Set in the distant future, a evil force known as the Burnish destroyed half of the entire world’s population 30 years ago. Flash forward and events are becoming “heated” once more: there is a new group that are calling themselves the “Mad Burnish” and they are seeking to pick things up where Burnish left off. Mad Burnish leader Lio Fotia goes up against the brash young hero Galo Thymos, a brave soldier a part of the “Burning Rescue”: a fire-fighters like organization which aims to stop new events from the Mad Burnish. Things are tense as epic fights for mankind go underway with loyalties splits, and some giant mecha suits at play.
“Promare” (the first film from Studio Trigger) looks and sounds amazing, there’s no arguing that. Creative producer Hiromi Wakabayashi pulls off a great feat here, while the sound design is superb. I dropped in to the movie just watching in awe at the wonderful color palette, and spectacular action. The opening of the movie even successfully establishes the entire conflict, as there’s an army of super powered beings that act more as pubic service workers. They’re about as under appreciated as regular Firefighters, despite their immense power and stature, and must deal with endless politics and power plays that muddy up the ultimate goal for the world.
At almost two hours, though, “Promare” tends to overstay its welcome with overkill of action, and so much exposition that’s dropped left and right.
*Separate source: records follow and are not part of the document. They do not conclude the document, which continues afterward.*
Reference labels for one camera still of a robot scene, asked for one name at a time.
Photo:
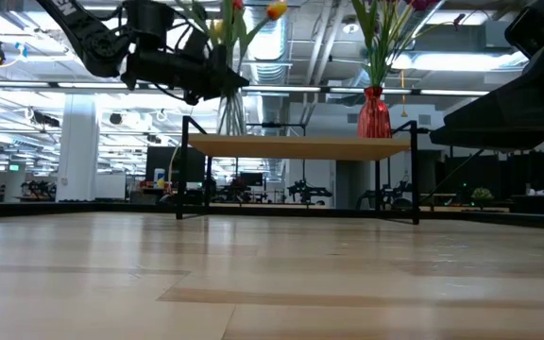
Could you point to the green exit sign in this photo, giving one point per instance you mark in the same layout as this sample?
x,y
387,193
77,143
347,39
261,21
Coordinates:
x,y
13,167

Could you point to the clear glass vase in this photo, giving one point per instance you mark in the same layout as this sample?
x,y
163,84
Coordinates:
x,y
231,113

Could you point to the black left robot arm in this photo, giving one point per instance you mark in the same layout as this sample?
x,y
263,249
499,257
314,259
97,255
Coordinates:
x,y
88,33

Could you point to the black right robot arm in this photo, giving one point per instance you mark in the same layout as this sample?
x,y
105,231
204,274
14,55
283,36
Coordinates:
x,y
541,23

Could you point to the red glass vase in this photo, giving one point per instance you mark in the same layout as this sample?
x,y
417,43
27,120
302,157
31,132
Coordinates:
x,y
374,115

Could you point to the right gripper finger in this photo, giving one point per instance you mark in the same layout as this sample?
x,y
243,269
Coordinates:
x,y
489,138

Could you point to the purple artificial flower bunch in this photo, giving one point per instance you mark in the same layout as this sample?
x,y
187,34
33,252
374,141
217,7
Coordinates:
x,y
385,38

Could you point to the black background cabinets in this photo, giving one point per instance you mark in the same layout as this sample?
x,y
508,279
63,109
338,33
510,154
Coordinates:
x,y
536,175

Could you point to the small green plant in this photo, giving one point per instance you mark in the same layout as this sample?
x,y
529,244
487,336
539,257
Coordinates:
x,y
482,193

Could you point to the white building column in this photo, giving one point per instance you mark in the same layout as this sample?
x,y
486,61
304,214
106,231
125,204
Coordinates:
x,y
79,141

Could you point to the long ceiling light strip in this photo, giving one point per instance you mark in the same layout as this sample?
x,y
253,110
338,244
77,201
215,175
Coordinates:
x,y
17,84

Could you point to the wooden shelf with black frame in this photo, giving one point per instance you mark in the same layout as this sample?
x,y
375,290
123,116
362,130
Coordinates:
x,y
295,146

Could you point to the background black robot arm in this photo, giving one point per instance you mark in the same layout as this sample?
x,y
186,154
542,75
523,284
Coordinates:
x,y
307,191

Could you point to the yellow-red artificial tulip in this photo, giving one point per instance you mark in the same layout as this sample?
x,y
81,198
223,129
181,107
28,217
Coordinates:
x,y
277,9
Everything from the mythology of both super powered factions is never as complex as the screenwriters think they are, all the while hero Galo is not fleshed out enough to root for. There is something to be said for the overtones about climate change, and manufacturing chaos for control, but “Promare” just never took off for me, in the end. I loved so many of the ideas it put forth, but I was so put off by the execution and long in the tooth running time.
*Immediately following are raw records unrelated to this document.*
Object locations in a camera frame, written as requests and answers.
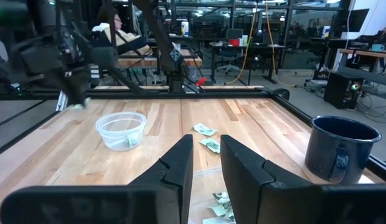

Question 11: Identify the wooden desk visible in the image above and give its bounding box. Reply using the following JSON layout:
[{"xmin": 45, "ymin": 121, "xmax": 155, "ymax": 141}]
[{"xmin": 337, "ymin": 48, "xmax": 386, "ymax": 62}]

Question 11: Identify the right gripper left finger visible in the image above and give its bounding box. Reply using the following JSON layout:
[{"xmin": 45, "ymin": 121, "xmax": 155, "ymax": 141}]
[{"xmin": 0, "ymin": 134, "xmax": 194, "ymax": 224}]

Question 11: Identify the rectangular clear plastic container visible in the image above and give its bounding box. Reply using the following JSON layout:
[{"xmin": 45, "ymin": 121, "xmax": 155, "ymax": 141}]
[{"xmin": 188, "ymin": 166, "xmax": 240, "ymax": 224}]

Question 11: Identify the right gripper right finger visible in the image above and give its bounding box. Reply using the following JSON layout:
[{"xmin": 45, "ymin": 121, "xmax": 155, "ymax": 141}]
[{"xmin": 220, "ymin": 134, "xmax": 386, "ymax": 224}]

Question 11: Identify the dark office chair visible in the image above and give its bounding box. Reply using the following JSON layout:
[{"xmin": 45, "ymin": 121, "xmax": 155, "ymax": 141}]
[{"xmin": 216, "ymin": 27, "xmax": 247, "ymax": 75}]

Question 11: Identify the black monitor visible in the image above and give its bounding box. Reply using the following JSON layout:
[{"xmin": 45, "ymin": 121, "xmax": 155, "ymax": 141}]
[{"xmin": 331, "ymin": 8, "xmax": 370, "ymax": 34}]

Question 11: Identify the round clear plastic container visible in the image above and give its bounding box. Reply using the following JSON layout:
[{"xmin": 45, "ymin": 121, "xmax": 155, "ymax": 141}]
[{"xmin": 95, "ymin": 111, "xmax": 148, "ymax": 152}]

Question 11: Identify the black desk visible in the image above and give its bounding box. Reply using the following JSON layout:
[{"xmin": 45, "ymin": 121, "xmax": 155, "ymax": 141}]
[{"xmin": 209, "ymin": 42, "xmax": 286, "ymax": 85}]

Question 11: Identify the black enamel mug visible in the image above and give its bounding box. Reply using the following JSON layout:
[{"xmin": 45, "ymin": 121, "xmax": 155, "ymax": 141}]
[{"xmin": 304, "ymin": 115, "xmax": 382, "ymax": 186}]

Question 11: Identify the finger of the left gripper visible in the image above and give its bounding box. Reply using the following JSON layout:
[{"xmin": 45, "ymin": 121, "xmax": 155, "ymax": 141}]
[
  {"xmin": 75, "ymin": 74, "xmax": 92, "ymax": 106},
  {"xmin": 60, "ymin": 74, "xmax": 77, "ymax": 107}
]

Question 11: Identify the wooden workbench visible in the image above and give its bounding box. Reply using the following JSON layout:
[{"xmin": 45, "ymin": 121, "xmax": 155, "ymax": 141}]
[{"xmin": 115, "ymin": 48, "xmax": 204, "ymax": 70}]

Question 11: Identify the black computer with green light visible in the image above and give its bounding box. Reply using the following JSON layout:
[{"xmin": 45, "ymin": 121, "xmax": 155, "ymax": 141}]
[{"xmin": 322, "ymin": 72, "xmax": 364, "ymax": 110}]

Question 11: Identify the hanging yellow cable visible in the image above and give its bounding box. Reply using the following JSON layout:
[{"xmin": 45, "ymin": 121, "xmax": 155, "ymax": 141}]
[
  {"xmin": 224, "ymin": 0, "xmax": 259, "ymax": 85},
  {"xmin": 265, "ymin": 0, "xmax": 298, "ymax": 88}
]
The release from Shout! and GKIDS comes packaged in a Blu-ray/DVD combo pack, with the inclusion of a slipcover for the first pressing. FYI for fans, “Promare” also arrives in separate Steelbook and Collectors Editions. Extras include five minutes of Promare Trailers with the Japanese trailer, the U.S. trailer, the dubbed U.S. trailer, and U.S. trailer with a 45 second spotlight on dub cast. Side: Galo is the first of two ten minutes prequel short films set within the Promare universe. Side: Lio is the second of two prequel short films connected to the main film. The eight minutes Studio Trigger Roundtable is a creative discussion featuring Promare creative director Hiromi Wakabayashi, character designer Shigeto Koyama, designer Superlog, and director Hiroyuki Imaishi. They discuss the style of art from Studio Trigger, the production of Promare, the themes of Promare, and the music of Promare.
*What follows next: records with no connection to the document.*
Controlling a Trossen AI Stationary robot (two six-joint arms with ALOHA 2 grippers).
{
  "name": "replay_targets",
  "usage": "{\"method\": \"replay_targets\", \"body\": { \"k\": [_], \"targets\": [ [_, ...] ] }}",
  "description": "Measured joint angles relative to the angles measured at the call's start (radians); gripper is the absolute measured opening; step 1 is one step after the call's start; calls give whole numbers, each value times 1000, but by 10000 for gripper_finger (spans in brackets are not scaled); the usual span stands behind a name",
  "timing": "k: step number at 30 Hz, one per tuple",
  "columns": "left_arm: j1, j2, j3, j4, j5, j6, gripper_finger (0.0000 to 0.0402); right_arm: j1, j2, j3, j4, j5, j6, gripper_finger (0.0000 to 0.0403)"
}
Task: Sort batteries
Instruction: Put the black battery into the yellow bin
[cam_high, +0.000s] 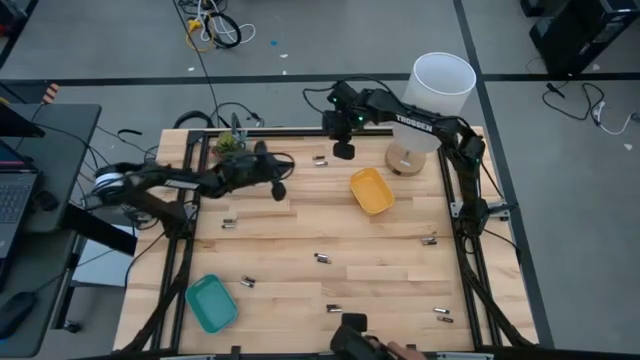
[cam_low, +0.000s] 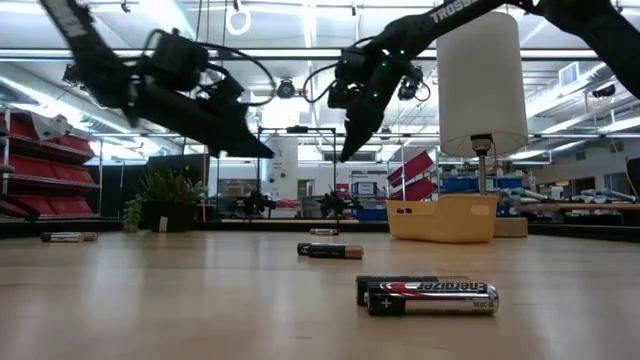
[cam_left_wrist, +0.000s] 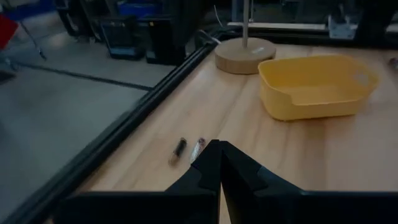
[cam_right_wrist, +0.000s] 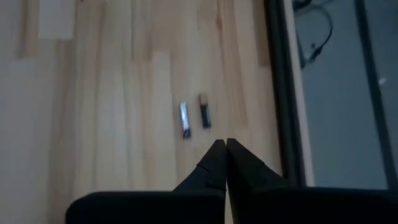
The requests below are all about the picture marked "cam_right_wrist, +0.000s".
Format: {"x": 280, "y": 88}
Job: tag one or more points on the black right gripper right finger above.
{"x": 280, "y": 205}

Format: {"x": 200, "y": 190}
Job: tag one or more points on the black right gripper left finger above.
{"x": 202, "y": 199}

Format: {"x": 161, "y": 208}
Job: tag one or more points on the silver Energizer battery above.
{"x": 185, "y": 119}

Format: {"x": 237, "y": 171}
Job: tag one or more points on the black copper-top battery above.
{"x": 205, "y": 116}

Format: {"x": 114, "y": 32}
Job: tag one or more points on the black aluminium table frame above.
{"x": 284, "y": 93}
There’s a two minutes Interview with Director Hiroyuki Imaishi featuring the filmmaker discussing the story of the film, the goal of the production team to make Promare into an exciting and action packed film, the references in the film (including to Kill la Kill), et al. Finally there’s the eleven minutes Behind the Scenes with the English Cast featuring interviews with dub voice cast members including Billy Kametz (Galo Thymos), Johnny Yong Bosch (Lio Fotia), Neil Kaplan (Vulcan), Erica Lindbeck (Heris Ardebit), Yuri Lowenthal (Meis), and Matthew Mercer (Gueira). They’re asked about what drew them to being involved in Promare, what scenes were their favorites to voice, and what their favorite kind of pizza is (because of the pizza scene). The behind the scenes footage also showcases some footage from inside of the recording booths, with the voices are brought to life by the cast.